Exercise details >>
Whether an entry is long or short, retype it exactly.

Source records >>
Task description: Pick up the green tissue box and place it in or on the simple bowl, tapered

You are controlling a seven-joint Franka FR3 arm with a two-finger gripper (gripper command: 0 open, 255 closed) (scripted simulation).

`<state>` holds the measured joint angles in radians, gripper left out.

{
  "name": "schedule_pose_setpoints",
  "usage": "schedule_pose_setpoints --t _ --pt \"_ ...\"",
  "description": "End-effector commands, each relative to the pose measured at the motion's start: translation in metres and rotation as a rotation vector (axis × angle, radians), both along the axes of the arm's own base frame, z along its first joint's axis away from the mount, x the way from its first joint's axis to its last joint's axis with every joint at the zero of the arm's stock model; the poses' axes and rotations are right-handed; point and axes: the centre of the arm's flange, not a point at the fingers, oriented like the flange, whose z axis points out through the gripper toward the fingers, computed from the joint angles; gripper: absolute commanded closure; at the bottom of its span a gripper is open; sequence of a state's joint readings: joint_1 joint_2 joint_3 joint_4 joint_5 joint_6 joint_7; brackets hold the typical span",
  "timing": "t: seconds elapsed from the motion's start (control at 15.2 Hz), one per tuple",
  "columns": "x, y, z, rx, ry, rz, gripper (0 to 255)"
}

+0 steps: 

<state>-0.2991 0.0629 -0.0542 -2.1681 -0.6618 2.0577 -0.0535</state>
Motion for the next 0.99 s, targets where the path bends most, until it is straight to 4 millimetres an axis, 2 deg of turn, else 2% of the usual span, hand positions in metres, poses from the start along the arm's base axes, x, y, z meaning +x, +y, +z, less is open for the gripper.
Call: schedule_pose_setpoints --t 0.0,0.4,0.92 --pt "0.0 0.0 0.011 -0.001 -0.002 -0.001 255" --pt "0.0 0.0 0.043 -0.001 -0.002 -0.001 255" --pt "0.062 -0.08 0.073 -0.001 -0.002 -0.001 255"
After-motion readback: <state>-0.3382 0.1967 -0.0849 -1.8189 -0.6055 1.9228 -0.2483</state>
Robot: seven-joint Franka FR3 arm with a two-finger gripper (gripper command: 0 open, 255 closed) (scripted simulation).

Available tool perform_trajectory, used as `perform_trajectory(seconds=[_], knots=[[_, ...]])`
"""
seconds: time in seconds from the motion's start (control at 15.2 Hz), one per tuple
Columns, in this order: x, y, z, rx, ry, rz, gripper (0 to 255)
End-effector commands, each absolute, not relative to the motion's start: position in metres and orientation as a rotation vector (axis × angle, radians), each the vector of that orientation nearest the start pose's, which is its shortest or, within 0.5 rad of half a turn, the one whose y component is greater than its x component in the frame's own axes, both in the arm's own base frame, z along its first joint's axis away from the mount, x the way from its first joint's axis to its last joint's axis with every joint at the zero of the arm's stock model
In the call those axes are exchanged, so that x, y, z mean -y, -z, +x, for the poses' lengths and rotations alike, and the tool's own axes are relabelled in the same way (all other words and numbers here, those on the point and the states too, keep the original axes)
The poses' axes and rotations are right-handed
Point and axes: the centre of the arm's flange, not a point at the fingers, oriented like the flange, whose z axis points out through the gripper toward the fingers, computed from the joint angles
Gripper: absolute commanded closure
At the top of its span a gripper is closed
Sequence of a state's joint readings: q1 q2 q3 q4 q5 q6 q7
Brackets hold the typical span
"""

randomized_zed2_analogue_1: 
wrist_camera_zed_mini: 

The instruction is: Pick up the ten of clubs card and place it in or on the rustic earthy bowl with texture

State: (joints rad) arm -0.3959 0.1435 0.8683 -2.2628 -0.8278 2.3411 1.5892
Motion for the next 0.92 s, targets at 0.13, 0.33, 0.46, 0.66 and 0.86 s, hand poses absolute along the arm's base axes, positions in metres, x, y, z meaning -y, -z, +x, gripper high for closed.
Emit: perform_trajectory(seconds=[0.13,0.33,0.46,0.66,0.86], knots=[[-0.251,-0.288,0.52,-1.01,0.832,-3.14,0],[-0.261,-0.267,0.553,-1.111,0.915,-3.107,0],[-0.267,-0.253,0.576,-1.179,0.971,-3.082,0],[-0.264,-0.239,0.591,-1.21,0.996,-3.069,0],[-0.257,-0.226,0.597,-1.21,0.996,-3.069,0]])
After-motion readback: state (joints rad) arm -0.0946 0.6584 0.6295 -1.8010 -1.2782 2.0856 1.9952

Result of the task >>
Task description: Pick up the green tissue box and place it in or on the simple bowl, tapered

You are controlling a seven-joint Franka FR3 arm with a two-finger gripper (gripper command: 0 open, 255 closed) (scripted simulation).

`<state>` holds the measured joint angles in radians, gripper left out.

{
  "name": "schedule_pose_setpoints",
  "usage": "schedule_pose_setpoints --t _ --pt \"_ ...\"",
  "description": "End-effector commands, each relative to the pose measured at the motion's start: translation in metres and rotation as a rotation vector (axis × angle, radians), both along the axes of the arm's own base frame, z along its first joint's axis away from the mount, x the way from its first joint's axis to its last joint's axis with every joint at the zero of the arm's stock model; the poses' axes and rotations are right-handed; point and axes: the centre of the arm's flange, not a point at the fingers, oriented like the flange, whose z axis points out through the gripper toward the fingers, computed from the joint angles; gripper: absolute commanded closure; at the bottom of its span a gripper is open; sequence of a state's joint readings: joint_1 joint_2 joint_3 joint_4 joint_5 joint_6 joint_7; brackets hold the typical span",
  "timing": "t: seconds elapsed from the motion's start (control at 15.2 Hz), one per tuple",
  "columns": "x, y, z, rx, ry, rz, gripper (0 to 255)"
}

+0 steps: 

<state>-0.2991 0.0629 -0.0542 -2.1681 -0.6618 2.0577 -0.0535</state>
Motion for the next 0.99 s, targets where the path bends most, until it is straight to 4 millimetres an axis, 2 deg of turn, else 2% of the usual span, hand positions in metres, poses from the start along the arm's base axes, x, y, z meaning +x, +y, +z, less is open for the gripper.
Call: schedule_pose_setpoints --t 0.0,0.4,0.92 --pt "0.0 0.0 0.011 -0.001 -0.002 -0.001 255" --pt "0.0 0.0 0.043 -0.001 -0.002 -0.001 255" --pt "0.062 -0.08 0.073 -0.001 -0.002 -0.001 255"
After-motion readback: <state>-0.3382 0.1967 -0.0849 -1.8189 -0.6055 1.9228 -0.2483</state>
Robot: seven-joint Franka FR3 arm with a two-finger gripper (gripper command: 0 open, 255 closed) (scripted simulation).

Available tool perform_trajectory, used as `perform_trajectory(seconds=[_], knots=[[_, ...]])`
"""
seconds: time in seconds from the motion's start (control at 15.2 Hz), one per tuple
Columns, in this order: x, y, z, rx, ry, rz, gripper (0 to 255)
End-effector commands, each absolute, not relative to the motion's start: position in metres and orientation as a rotation vector (axis × angle, radians), each the vector of that orientation nearest the start pose's, which is its shortest or, within 0.5 rad of half a turn, the one whose y component is greater than its x component in the frame's own axes, both in the arm's own base frame, z along its first joint's axis away from the mount, x the way from its first joint's axis to its last joint's axis with every joint at the zero of the arm's stock model
In the call those axes are exchanged, so that x, y, z mean -y, -z, +x, for the poses' lengths and rotations alike, and the tool's own axes are relabelled in the same way (all other words and numbers here, those on the point and the states too, keep the original axes)
The poses' axes and rotations are right-handed
Point and axes: the centre of the arm's flange, not a point at the fingers, oriented like the flange, whose z axis points out through the gripper toward the fingers, computed from the joint angles
Gripper: absolute commanded closure
At the top of its span a gripper is closed
Sequence of a state's joint readings: q1 q2 q3 q4 q5 q6 q7
Brackets hold the typical span
"""

randomized_zed2_analogue_1: 
wrist_camera_zed_mini: 

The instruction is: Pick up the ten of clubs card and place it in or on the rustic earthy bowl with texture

State: (joints rad) arm -0.3959 0.1435 0.8683 -2.2628 -0.8278 2.3411 1.5892
Motion for the next 0.92 s, targets at 0.13, 0.33, 0.46, 0.66 and 0.86 s, hand poses absolute along the arm's base axes, positions in metres, x, y, z meaning -y, -z, +x, gripper high for closed.
Emit: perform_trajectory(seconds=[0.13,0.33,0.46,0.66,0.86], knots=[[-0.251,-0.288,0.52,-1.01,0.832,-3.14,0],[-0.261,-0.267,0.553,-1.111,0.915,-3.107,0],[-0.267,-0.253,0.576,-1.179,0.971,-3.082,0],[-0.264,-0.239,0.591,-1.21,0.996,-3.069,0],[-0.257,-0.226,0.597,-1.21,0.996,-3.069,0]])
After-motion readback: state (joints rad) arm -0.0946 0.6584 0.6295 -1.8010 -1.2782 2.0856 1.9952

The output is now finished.